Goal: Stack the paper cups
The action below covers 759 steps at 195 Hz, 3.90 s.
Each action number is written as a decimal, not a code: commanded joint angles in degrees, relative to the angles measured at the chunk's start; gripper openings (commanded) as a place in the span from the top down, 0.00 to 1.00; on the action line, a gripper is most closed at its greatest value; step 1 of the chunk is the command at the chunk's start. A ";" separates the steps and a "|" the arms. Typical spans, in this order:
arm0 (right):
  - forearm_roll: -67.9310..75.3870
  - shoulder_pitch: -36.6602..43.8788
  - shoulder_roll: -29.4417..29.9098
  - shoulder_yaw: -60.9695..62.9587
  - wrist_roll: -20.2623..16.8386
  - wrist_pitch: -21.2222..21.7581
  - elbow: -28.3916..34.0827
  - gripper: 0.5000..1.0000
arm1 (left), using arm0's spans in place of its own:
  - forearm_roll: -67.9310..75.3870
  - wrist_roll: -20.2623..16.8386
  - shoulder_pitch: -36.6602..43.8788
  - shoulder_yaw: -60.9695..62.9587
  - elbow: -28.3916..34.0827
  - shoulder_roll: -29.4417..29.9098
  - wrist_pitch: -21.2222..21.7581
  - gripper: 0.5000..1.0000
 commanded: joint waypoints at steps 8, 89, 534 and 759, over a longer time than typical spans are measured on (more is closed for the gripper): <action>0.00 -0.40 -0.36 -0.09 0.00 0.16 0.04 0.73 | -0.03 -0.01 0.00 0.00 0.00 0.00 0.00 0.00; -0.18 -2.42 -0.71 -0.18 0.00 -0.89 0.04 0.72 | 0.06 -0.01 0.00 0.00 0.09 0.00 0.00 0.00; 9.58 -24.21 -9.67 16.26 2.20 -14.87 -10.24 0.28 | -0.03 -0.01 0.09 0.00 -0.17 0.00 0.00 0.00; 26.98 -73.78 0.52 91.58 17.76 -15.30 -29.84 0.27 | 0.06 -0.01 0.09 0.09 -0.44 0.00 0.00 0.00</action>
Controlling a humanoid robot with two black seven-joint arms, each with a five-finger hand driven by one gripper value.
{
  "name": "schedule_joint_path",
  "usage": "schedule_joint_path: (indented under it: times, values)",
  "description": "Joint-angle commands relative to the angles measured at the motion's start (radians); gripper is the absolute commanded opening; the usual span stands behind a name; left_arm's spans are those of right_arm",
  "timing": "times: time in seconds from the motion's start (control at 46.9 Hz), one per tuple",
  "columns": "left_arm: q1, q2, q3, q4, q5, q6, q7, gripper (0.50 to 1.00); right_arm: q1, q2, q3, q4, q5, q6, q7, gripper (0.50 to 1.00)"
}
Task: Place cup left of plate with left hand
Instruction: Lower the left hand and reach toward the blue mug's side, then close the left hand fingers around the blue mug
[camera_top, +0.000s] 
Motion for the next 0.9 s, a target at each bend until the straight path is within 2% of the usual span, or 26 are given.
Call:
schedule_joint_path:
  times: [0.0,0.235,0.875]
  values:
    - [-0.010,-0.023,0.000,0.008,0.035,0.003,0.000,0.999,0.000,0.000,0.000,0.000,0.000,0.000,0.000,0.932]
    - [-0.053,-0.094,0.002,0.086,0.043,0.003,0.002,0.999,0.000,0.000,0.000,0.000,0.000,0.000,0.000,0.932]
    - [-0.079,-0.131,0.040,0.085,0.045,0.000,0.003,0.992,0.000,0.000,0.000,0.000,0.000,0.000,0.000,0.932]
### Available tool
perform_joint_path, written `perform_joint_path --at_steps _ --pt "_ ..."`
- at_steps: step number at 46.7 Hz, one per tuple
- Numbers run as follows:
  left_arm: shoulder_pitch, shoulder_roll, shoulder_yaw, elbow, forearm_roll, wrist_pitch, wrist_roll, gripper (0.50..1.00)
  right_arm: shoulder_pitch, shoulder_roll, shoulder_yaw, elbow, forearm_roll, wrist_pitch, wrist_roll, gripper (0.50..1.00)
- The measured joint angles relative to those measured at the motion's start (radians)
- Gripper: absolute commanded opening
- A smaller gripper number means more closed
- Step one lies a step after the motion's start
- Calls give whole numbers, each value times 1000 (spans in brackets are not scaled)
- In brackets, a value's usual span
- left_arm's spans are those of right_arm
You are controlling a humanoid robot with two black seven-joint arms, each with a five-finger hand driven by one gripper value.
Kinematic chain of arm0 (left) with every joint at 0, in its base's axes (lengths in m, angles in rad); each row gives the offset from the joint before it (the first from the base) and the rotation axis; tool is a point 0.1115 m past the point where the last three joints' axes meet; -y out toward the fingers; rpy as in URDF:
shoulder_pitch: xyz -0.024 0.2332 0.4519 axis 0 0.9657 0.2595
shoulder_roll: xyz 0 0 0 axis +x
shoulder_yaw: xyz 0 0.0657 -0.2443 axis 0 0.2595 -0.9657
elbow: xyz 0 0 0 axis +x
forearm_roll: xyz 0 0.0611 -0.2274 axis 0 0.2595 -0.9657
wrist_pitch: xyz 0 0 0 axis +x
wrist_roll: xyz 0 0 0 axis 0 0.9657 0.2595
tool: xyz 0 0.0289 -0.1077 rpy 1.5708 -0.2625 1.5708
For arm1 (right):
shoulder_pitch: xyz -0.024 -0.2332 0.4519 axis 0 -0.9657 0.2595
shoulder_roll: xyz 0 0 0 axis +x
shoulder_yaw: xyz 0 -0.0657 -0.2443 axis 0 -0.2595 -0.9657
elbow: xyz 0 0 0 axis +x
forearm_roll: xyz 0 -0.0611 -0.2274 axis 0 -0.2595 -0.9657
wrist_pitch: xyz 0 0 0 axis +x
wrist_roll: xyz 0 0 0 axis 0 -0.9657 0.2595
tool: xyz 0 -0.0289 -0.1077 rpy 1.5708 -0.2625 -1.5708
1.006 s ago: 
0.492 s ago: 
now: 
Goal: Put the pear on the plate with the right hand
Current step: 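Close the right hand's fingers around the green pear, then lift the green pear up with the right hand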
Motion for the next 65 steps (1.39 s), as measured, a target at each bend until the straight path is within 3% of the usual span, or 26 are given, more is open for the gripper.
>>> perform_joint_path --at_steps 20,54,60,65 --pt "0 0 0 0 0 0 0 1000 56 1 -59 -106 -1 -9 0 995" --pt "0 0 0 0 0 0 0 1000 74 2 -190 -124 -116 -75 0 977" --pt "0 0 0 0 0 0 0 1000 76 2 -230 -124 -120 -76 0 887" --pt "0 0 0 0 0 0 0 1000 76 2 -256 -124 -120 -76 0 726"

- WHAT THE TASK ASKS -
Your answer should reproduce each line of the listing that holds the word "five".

- EXPECTED OUTPUT -
Controlling a humanoid robot with two black seven-joint arms, each with a five-finger hand driven by one gripper value.
You are controlling a humanoid robot with two black seven-joint arms, each with a five-finger hand driven by one gripper value.

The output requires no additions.